# What to do
All lines holding the word "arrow" should be located in the records and copied.

Extracted data entries:
__________________________________________________

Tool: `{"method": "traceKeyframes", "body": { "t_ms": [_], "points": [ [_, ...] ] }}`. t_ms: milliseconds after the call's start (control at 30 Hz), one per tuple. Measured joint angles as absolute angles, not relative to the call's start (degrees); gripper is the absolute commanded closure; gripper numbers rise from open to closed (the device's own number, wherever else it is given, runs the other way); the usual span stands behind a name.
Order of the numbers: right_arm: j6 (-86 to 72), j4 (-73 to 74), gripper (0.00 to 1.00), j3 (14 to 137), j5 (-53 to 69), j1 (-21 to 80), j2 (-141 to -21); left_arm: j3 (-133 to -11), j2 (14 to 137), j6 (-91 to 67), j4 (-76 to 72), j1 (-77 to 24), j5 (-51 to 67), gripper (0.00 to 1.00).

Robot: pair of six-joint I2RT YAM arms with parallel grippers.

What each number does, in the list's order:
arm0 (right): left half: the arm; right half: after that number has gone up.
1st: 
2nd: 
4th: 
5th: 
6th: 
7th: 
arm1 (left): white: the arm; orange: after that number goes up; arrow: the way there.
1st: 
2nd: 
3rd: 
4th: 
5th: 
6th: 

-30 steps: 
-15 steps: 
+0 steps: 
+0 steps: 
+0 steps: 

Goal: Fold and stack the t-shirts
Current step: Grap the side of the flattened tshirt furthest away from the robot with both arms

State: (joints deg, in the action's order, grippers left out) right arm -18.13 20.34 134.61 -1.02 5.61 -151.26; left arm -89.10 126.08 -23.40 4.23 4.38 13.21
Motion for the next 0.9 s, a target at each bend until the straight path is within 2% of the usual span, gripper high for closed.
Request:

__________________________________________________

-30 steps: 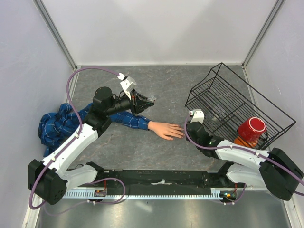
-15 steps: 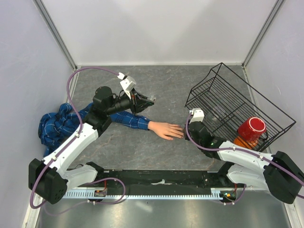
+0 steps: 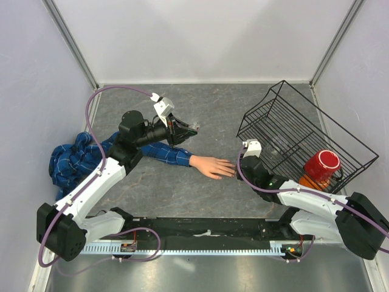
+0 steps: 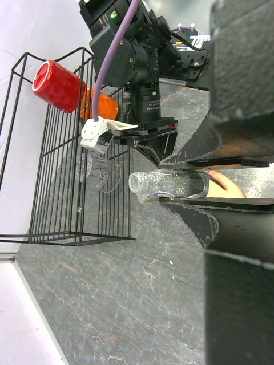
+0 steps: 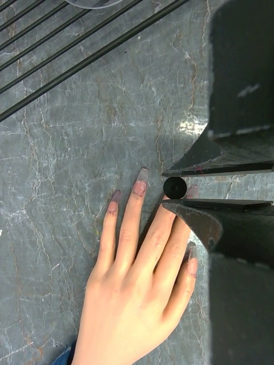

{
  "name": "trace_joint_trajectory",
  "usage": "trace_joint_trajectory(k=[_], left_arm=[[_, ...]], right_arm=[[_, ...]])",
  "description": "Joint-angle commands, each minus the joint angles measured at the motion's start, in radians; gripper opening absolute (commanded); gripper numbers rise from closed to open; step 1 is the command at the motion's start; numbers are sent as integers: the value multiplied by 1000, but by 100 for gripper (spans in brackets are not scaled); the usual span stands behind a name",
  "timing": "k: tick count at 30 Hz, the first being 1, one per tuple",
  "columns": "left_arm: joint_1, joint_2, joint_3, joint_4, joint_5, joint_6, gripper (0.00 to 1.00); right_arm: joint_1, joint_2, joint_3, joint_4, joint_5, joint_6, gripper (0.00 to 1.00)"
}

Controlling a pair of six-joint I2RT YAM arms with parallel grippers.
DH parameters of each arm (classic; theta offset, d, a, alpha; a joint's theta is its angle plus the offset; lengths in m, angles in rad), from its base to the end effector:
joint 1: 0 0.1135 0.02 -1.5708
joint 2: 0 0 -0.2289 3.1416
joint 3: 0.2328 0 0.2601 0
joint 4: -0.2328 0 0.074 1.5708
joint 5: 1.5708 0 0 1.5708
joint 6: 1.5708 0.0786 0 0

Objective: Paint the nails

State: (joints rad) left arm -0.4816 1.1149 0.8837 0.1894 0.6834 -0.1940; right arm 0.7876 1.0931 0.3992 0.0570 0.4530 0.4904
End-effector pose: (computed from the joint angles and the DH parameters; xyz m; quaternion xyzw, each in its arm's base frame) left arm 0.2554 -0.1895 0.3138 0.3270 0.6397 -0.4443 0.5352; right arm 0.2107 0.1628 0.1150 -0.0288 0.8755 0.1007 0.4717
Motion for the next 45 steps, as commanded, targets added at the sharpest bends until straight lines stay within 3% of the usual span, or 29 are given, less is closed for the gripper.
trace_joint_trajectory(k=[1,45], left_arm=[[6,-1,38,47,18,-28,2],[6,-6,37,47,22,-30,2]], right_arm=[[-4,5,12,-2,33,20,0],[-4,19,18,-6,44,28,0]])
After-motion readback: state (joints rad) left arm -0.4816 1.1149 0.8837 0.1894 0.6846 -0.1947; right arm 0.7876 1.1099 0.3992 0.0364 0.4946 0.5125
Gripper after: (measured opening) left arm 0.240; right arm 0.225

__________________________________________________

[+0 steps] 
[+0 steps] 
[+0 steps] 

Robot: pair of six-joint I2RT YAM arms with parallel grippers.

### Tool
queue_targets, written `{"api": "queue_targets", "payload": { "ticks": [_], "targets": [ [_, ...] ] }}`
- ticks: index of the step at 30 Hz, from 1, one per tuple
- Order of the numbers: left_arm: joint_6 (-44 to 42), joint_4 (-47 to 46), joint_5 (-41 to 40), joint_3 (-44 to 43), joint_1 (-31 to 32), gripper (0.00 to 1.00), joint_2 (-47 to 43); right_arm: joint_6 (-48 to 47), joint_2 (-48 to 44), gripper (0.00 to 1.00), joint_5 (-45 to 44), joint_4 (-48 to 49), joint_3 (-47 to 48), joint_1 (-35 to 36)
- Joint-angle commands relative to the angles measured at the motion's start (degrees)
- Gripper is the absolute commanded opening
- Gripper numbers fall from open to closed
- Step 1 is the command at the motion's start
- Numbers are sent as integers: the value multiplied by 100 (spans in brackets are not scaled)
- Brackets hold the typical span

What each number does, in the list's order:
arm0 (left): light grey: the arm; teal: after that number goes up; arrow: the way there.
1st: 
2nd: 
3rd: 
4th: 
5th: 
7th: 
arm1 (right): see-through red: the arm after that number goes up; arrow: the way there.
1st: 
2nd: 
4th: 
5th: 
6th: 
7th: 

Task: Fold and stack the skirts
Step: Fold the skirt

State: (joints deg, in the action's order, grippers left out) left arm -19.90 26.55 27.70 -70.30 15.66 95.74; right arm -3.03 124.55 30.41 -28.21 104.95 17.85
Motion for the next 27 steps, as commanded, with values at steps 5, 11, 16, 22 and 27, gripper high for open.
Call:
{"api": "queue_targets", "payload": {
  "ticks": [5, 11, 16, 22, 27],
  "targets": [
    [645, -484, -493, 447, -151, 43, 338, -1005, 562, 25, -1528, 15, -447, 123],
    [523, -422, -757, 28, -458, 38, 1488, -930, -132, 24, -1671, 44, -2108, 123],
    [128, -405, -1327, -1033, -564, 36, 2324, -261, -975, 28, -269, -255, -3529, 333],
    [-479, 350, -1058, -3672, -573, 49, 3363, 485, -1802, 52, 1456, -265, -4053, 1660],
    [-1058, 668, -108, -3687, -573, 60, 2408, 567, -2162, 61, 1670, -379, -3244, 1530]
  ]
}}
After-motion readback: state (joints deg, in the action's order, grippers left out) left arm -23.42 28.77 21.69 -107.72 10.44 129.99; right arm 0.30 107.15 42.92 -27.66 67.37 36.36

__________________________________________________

# Solution for this task
arm1 (left): white: the arm; orange: after that number goes up; arrow: the way there.
arm0 (left): light grey: the arm; teal: after that number goes up; arrow: the way there.
arm1 (right): see-through red: the arm after that number goes up; arrow: the way there.

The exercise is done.